─── Source data

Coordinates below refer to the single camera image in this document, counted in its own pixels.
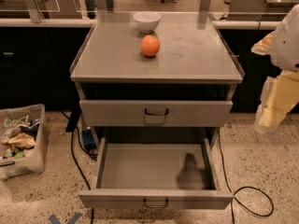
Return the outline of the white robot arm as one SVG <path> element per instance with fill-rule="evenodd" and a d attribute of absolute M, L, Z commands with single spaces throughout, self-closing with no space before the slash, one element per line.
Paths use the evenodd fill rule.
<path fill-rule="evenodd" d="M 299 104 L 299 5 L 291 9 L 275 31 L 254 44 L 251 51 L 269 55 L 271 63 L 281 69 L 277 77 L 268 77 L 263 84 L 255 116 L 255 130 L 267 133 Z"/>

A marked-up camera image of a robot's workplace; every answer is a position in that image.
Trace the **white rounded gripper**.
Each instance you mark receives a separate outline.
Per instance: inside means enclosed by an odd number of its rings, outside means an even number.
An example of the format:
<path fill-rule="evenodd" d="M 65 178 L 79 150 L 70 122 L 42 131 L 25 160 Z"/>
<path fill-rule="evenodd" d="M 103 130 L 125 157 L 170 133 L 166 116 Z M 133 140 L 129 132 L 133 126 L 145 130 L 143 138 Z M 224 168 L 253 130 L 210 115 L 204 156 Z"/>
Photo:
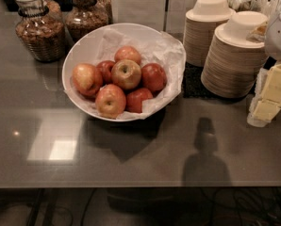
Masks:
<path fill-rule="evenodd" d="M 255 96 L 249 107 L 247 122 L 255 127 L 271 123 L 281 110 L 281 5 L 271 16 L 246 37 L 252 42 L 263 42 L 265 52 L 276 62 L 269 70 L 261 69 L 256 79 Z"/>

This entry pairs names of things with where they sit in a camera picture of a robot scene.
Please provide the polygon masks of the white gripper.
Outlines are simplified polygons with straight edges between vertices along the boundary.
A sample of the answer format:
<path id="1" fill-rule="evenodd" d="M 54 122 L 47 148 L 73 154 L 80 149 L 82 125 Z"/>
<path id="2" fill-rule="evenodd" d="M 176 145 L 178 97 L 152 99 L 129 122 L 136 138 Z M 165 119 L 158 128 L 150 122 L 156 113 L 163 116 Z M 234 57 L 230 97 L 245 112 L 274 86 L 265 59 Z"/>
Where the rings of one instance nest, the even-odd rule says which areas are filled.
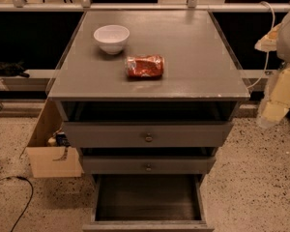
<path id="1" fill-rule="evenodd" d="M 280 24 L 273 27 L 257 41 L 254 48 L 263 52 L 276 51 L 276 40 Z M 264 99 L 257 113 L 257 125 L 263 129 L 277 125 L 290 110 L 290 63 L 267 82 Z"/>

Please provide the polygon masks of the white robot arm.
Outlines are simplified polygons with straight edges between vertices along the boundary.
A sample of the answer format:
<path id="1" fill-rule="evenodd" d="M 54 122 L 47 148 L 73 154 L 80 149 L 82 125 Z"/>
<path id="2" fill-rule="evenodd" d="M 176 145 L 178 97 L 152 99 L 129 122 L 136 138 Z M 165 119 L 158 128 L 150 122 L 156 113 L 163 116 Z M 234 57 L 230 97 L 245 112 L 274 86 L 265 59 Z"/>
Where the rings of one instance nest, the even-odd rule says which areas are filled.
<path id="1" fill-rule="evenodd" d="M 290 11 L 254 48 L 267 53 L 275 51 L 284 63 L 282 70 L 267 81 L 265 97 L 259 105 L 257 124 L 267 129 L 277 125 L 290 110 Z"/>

──────
─── Source data

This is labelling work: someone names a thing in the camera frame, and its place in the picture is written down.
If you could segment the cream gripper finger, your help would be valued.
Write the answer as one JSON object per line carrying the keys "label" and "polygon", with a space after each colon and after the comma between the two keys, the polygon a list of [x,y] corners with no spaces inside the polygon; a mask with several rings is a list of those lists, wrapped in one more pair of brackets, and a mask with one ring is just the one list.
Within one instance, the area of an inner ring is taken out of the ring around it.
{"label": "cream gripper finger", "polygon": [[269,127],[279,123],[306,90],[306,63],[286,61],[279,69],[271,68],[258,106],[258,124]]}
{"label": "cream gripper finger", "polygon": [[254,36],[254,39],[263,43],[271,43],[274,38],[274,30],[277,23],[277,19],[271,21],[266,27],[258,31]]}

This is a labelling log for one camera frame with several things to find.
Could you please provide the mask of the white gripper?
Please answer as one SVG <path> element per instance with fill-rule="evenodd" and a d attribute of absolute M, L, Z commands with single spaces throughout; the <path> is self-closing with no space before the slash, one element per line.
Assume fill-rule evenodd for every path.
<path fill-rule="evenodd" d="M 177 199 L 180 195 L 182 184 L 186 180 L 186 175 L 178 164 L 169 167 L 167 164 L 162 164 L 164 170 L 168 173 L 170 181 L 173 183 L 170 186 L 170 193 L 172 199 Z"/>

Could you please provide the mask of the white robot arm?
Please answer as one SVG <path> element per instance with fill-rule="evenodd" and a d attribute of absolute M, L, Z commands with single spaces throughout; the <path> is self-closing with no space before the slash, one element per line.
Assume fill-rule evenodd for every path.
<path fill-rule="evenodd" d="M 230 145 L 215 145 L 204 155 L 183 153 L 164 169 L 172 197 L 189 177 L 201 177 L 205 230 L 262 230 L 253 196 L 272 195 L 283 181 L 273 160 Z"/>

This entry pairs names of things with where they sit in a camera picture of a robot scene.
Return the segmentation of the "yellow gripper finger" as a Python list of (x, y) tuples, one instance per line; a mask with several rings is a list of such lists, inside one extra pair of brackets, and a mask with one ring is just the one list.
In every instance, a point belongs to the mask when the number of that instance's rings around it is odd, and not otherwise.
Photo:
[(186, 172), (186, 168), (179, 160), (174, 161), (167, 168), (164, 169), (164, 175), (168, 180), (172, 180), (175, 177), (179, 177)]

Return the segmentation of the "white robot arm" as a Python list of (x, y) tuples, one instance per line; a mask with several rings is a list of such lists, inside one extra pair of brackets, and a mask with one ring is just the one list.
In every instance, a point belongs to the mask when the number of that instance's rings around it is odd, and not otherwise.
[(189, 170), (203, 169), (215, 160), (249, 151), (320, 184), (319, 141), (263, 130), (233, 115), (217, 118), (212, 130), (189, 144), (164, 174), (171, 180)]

──────

Take the entries above and return only the lines from the one with "Trace the **white rounded gripper**." to the one with "65 178 L 79", both included, unchanged.

Trace the **white rounded gripper**.
Each instance you mark receives a separate outline.
Per instance: inside means enclosed by an odd number of its rings, outside means an even number.
An example of the format:
<path fill-rule="evenodd" d="M 65 178 L 79 150 L 70 122 L 42 131 L 25 160 Z"/>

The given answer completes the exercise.